The category doesn't include what are considered unethical tactics such as spam, "sock puppeting," (assuming a false identity online to promote a product or company online), or paying someone to talk about a brand without disclosing that they work for the company.
Also not counted in WoM estimates were spending on activities like in-store product sampling, coupons and loyalty programs, and advertising on social networks and blogs. So Facebook's new social ads, which let marketers attach messages to the communications of members who have identified themselves as "fans" of a particular brand, would not be included.
Only marketing through fully disclosed brand advocates on blogs or other online outlets would be included. "The brand advocates or agents have to state that 'We are hired by this particular company,' or 'we were given a sample of a product,'" explained Leo Kivijarv, vice president of research for PQ Media.
Wal-Mart and Sony both ran into trouble last year when they used paid writers to create authentic-seeming blogs evangelizing their brands.
Kivijarv says 2006 was a turning point for WoM marketing, when it went from being an experimental media buy to becoming "increasingly included in fully integrated marketing campaigns." Marketers are no longer just monitoring WoM efforts, but expecting to see a return on investment in increased sales or buzz surrounding a product.
That trend is expected to continue in 2007, when WoM will grow an estimated 37.7% to $1.35 billion. Overall, however, WoM remains the smallest marketing segment, capturing less than 1% of industry dollars.
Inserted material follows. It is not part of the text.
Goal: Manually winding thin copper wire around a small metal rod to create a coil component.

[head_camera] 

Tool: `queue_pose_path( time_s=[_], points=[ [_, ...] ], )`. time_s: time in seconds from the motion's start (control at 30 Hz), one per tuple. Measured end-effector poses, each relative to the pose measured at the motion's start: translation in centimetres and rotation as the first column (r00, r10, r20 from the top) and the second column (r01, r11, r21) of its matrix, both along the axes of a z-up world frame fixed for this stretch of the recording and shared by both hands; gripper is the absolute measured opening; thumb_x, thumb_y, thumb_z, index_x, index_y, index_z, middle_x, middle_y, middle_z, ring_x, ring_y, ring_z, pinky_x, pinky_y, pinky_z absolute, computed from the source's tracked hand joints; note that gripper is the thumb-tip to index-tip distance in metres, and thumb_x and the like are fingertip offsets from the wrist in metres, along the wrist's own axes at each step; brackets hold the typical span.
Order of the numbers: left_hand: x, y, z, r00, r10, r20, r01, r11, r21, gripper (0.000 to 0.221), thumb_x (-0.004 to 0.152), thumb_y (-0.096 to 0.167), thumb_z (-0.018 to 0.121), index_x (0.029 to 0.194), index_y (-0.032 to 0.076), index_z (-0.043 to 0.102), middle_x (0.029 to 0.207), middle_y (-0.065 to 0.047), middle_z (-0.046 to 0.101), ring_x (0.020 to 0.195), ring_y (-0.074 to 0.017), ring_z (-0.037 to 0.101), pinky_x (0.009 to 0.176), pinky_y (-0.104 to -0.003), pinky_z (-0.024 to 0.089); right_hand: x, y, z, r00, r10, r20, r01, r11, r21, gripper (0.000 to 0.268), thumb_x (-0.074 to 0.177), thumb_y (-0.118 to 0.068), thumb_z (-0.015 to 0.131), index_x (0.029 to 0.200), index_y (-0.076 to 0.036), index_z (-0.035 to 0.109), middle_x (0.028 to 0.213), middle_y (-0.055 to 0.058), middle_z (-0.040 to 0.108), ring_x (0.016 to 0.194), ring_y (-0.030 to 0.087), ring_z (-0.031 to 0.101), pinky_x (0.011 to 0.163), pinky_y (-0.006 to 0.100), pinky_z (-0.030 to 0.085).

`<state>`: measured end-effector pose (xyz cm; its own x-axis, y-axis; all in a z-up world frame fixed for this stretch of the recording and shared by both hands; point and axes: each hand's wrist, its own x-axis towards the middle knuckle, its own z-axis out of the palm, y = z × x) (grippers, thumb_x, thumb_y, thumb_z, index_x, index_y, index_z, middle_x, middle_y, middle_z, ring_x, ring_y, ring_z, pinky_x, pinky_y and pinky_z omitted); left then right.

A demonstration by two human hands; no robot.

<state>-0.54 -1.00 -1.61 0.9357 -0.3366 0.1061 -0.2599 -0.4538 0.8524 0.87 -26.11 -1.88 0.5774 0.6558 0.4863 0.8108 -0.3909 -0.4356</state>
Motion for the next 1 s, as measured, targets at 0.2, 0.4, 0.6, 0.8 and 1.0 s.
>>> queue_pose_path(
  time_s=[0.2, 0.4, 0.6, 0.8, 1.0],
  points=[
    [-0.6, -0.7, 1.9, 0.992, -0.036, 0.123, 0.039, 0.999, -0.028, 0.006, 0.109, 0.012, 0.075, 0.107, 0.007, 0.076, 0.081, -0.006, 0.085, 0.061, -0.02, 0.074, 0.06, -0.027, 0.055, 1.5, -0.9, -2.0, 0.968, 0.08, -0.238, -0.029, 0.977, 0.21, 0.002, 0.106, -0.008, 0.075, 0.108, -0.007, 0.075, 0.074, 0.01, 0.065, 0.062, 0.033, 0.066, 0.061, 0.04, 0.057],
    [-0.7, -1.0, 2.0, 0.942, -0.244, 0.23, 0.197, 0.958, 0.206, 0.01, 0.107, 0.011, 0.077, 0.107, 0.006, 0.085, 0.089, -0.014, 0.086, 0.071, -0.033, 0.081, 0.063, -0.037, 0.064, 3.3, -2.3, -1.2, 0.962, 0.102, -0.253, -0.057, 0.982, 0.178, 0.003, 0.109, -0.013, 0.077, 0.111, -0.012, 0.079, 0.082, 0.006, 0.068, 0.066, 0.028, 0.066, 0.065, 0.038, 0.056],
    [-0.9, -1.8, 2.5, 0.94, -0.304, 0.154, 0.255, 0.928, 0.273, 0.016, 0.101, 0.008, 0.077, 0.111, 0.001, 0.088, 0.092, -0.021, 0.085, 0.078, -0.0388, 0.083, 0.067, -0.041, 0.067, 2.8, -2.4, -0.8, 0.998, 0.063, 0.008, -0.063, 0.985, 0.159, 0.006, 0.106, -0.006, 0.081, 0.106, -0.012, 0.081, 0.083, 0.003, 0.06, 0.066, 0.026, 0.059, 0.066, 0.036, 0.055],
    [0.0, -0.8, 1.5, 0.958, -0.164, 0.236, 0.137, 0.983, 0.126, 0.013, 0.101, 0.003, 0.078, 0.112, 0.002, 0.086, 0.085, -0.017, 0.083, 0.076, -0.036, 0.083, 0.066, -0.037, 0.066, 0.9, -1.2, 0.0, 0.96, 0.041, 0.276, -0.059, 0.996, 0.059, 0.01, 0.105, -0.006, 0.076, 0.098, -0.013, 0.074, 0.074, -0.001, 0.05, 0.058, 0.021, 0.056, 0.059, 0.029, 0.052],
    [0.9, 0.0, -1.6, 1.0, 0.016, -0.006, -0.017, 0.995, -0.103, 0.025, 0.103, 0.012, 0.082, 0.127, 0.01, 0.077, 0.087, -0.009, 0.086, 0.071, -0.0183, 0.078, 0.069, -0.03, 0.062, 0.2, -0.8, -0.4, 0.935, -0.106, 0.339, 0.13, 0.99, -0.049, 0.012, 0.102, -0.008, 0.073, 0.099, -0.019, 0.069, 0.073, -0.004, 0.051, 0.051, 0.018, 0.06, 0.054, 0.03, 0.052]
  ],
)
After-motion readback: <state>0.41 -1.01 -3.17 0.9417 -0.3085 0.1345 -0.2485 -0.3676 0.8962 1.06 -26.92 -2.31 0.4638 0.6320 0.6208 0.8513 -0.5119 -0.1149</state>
Direct marketing, branded entertainment, and business-to-business promotions garner the lion's share of spending.
Kivijarv estimates that there are about 200 agencies and technology companies that either specialize in WoM marketing or have units dedicated to it.
While no specific data is yet available on WoM spending by product category, food and beverage, media and entertainment, and sports and recreation are among the most active in employing WoM strategies.